How to calculate predictions from exported trees?

User 2448 | 12/22/2015, 3:47:25 PM

I'm struggling to understand the relationship between the trees shown in random forest regression and boosted trees regression and the score returned by .predict()

I've made this ultra-simple example with two features, and one tree, to demonstrate:

import pandas as pd
import graphlab as gl
df = pd.DataFrame({'one': [1,3,2,4,3,5,4,6,5,7,6,8,7,9,10], 
                   'two': ['a', 'a', 'a', 'b', 'a', 'a', 'b', 
                           'a', 'b', 'b', 'a', 'b', 'a', 'b', 'b'],
                   'target': [0,1,2,3,4,5,6,7,8,9,10,11,12,13,14]})
sf = gl.SFrame(df)
model = gl.random_forest_regression.create(sf, 
                                           target='target', 
                                           features=['one', 'two'],
                                           num_trees = 1)
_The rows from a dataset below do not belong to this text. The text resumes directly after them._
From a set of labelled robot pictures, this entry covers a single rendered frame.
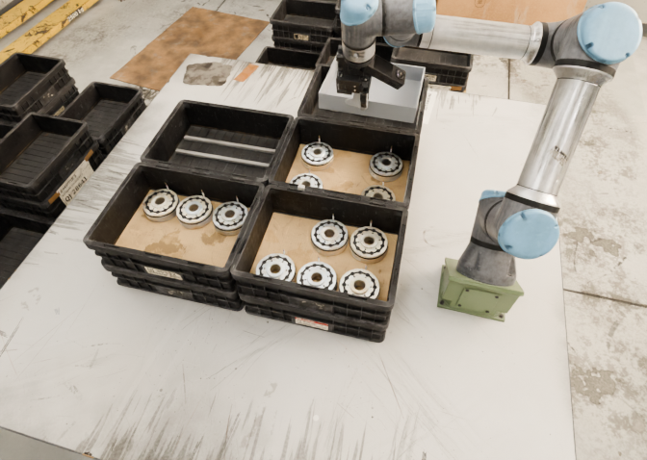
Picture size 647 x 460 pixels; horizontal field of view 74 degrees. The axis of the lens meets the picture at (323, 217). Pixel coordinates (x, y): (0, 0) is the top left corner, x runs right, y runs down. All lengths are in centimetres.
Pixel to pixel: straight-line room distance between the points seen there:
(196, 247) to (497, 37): 92
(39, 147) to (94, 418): 141
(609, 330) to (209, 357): 174
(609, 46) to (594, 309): 152
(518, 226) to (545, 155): 16
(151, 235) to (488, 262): 92
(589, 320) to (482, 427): 121
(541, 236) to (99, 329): 115
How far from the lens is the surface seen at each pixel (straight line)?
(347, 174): 137
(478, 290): 119
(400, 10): 98
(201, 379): 123
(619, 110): 347
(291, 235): 123
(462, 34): 112
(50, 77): 262
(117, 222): 134
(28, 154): 236
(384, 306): 101
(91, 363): 135
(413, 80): 139
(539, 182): 103
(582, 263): 247
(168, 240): 130
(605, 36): 105
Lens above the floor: 183
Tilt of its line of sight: 52 degrees down
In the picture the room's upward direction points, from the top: 1 degrees counter-clockwise
model.predict({'one': 1, 'two': 'a'})
# returns 2.75

model.show(view="Tree", tree_id=0)

Why does model.predict return 2,75, when the tree does not contain a node with this value?

Comments

User 2448 | 12/22/2015, 4:07:58 PM

Update: it appears the only two possible outputs of model.predict() are 2.75 and 8.5625, both of which are 0.5 higher than the values of the tree leaves. Where does this 0.5 come from?


User 2156 | 12/22/2015, 8:37:51 PM

Hi,

The leaf node is a regressor. For any specific testing tuple such as model.predict({'one': 1, 'two': 'a'}) the score output is generated by the regressor while the regressor is trained off the data tuples of that branch.

The score on the leaf node is generated by all the tuples within that particular branch (average of the target I believe), therefore it can be different unless there is only one tuple in the training set for that branch.